First Author  Sharma D Year  2013
Journal  Infect Immun Volume  81
Issue  8 Pages  3035-44
PubMed ID  23753627 Mgi Jnum  J:199834
Mgi Id  MGI:5505362 Doi  10.1128/IAI.00653-13
Citation  Sharma D, et al. (2013) Gene dosage-dependent negative regulatory role of beta-arrestin-2 in polymicrobial infection-induced inflammation. Infect Immun 81(8):3035-44
abstractText  beta-arrestin-2 (beta-arr2) is a scaffolding protein of the arrestin family with a wide variety of cellular functions. Recent studies have demonstrated differential roles for beta-arr2 in inflammation following endotoxemia and cecal ligation and puncture (CLP) models of sepsis. Because CLP-induced inflammation involves response to fecal contents and necrotic cecum in addition to microbial challenge, in this study, we examined the role of beta-arr2 in an exclusively polymicrobial infection (PMI) model. In addition, we examined the role of gene dosage of beta-arr2 in polymicrobial sepsis.
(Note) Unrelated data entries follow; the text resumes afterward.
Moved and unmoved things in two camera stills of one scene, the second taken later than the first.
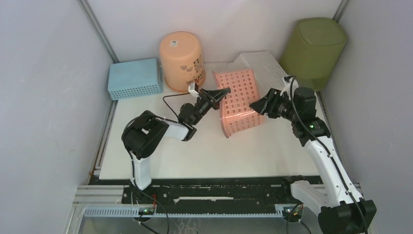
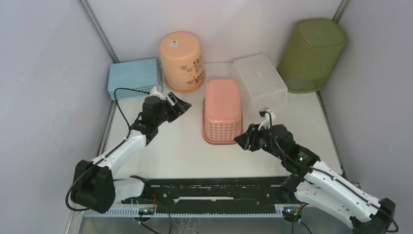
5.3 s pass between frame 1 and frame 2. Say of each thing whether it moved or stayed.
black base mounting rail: stayed
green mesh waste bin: stayed
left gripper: moved
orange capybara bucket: stayed
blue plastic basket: stayed
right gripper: moved
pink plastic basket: moved
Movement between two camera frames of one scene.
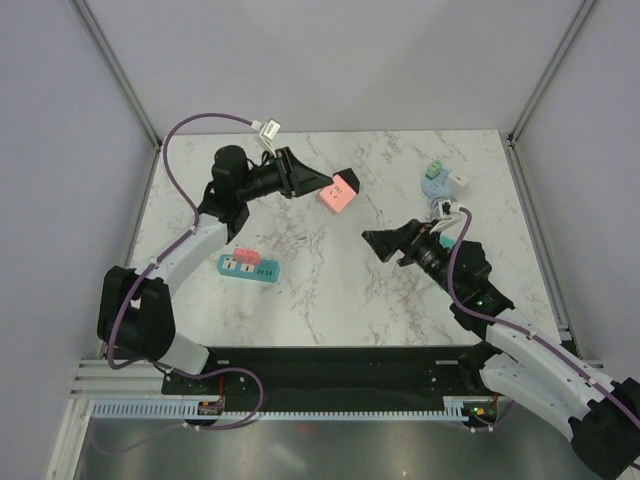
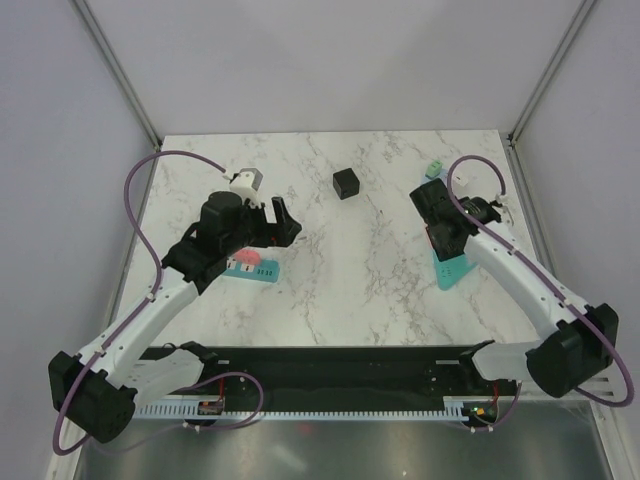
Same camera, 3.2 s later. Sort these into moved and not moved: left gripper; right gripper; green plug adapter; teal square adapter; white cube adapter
Moved: right gripper; left gripper
Not moved: green plug adapter; teal square adapter; white cube adapter
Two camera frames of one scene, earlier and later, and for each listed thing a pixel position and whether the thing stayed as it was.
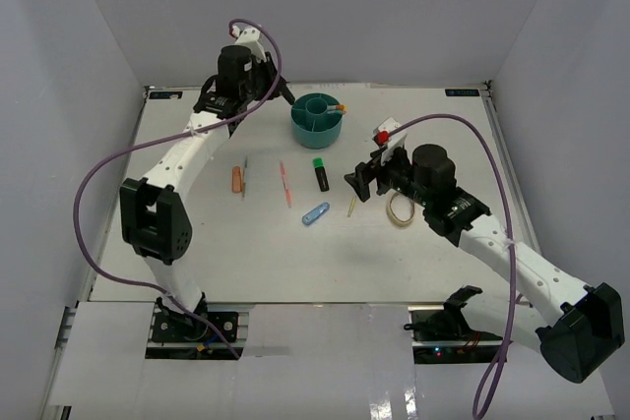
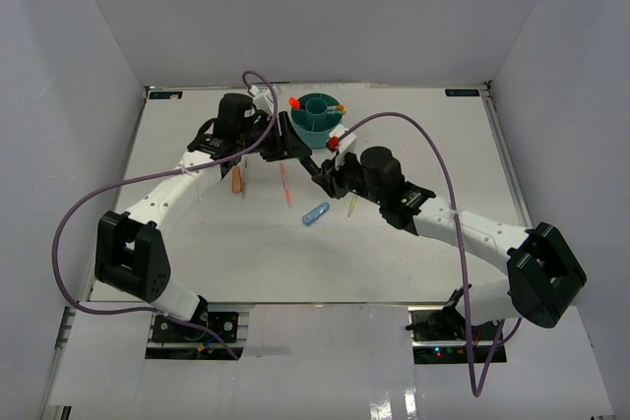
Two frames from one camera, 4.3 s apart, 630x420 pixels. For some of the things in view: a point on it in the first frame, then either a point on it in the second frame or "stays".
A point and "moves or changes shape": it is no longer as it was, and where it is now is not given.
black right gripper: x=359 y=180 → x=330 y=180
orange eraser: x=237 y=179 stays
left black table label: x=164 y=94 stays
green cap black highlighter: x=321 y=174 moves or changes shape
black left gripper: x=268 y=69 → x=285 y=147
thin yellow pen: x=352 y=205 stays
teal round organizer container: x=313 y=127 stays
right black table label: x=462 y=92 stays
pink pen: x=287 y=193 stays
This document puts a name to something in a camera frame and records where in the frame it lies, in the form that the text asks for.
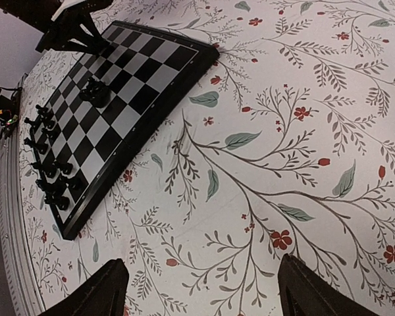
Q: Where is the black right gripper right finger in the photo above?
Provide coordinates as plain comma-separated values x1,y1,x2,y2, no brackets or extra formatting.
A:
278,254,375,316

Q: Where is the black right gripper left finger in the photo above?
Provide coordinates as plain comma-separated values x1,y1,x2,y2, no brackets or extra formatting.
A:
45,259,129,316

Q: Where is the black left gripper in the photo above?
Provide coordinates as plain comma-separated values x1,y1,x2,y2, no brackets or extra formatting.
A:
0,0,113,55

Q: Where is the black chess piece cluster piece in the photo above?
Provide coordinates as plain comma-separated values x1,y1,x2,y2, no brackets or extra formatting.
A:
79,77,110,109

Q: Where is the black and grey chessboard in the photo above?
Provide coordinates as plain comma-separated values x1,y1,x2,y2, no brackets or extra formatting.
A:
26,21,219,240

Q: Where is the floral patterned table mat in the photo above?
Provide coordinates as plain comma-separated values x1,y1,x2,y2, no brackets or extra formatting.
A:
19,1,395,315

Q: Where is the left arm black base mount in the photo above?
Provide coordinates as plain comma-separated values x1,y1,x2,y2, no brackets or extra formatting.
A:
0,86,22,140

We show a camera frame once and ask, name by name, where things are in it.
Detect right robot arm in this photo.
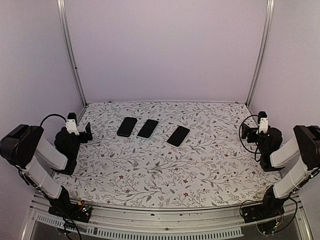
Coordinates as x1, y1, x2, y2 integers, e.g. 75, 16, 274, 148
239, 123, 320, 218

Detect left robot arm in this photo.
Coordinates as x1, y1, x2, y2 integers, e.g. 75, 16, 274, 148
0, 124, 93, 217

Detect black phone left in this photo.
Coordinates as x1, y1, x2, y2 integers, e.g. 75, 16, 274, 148
116, 117, 138, 137

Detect black phone middle white case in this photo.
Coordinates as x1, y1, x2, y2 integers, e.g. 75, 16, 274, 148
137, 119, 159, 139

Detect floral patterned table mat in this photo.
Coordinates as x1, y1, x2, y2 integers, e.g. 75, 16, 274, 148
53, 102, 281, 208

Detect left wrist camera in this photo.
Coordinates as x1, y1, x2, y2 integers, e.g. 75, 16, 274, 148
65, 112, 80, 136

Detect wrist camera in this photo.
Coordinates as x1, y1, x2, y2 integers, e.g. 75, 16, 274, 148
65, 112, 80, 136
257, 111, 269, 135

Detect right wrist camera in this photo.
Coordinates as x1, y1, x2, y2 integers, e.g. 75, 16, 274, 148
257, 111, 269, 135

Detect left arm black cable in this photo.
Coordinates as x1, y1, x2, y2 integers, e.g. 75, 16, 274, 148
39, 113, 68, 128

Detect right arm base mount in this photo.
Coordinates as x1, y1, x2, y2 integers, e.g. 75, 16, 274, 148
240, 203, 285, 223

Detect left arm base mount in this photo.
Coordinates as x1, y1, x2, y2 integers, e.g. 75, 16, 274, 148
48, 199, 92, 223

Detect front aluminium rail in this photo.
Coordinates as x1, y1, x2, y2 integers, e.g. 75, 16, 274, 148
21, 194, 313, 240

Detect right aluminium frame post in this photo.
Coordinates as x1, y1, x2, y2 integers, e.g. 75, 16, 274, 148
245, 0, 275, 108

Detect aluminium frame post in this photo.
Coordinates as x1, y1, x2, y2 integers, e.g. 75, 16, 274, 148
56, 0, 88, 107
245, 0, 275, 108

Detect left aluminium frame post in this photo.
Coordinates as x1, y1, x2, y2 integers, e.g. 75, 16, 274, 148
56, 0, 88, 107

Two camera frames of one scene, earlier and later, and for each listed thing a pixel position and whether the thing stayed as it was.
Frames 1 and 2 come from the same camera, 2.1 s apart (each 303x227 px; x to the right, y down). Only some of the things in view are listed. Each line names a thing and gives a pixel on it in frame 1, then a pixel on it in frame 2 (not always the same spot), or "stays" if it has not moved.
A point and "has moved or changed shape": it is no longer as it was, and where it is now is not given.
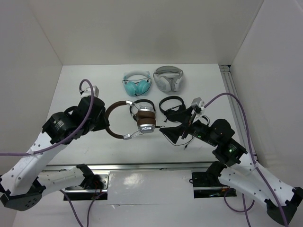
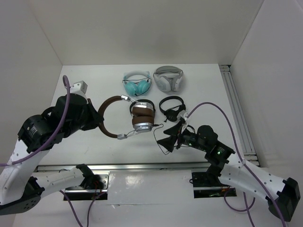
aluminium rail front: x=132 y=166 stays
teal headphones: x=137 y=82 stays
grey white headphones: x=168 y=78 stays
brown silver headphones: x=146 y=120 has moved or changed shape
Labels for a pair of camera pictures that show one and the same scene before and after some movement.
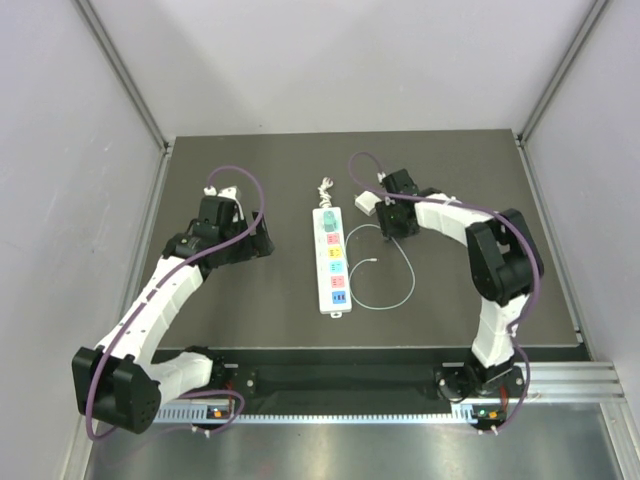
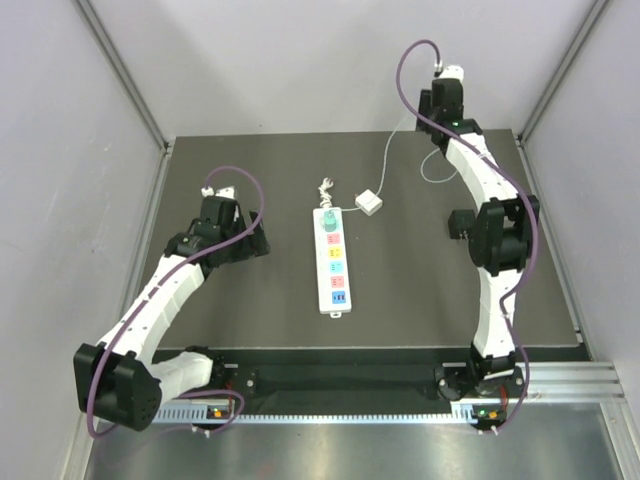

Our studies demonstrate that beta-arr2 is a negative regulator of systemic inflammation in response to polymicrobial infection and that one allele is sufficient for this process. Our results further reveal that loss of beta-arr2 leads to increased neutrophil sequestration and overt inflammation specifically in the lungs following polymicrobial infection. Consistent with this, specific NF-kappaB and mitogen-activated protein kinase (MAPK) signaling pathways were differentially activated in the beta-arr2 knockout (KO) mice lungs compared to the wild type (WT) following PMI. Associated with enhanced inflammation in the KO mice, PMI-induced mortality was also significantly higher in KO mice than in WT mice. To understand the differential role of beta-arr2 in different sepsis models, we used cell culture systems to evaluate inflammatory cytokine production following endotoxin and polymicrobial stimulation. Our results demonstrate cell-type- as well as stimulus-specific roles for beta-arr2 in inflammation. Taken together, our results reveal a negative regulatory role for beta-arr2 in polymicrobial infection-induced inflammation and further demonstrate that one allele of beta-arr2 is sufficient to mediate most of these effects.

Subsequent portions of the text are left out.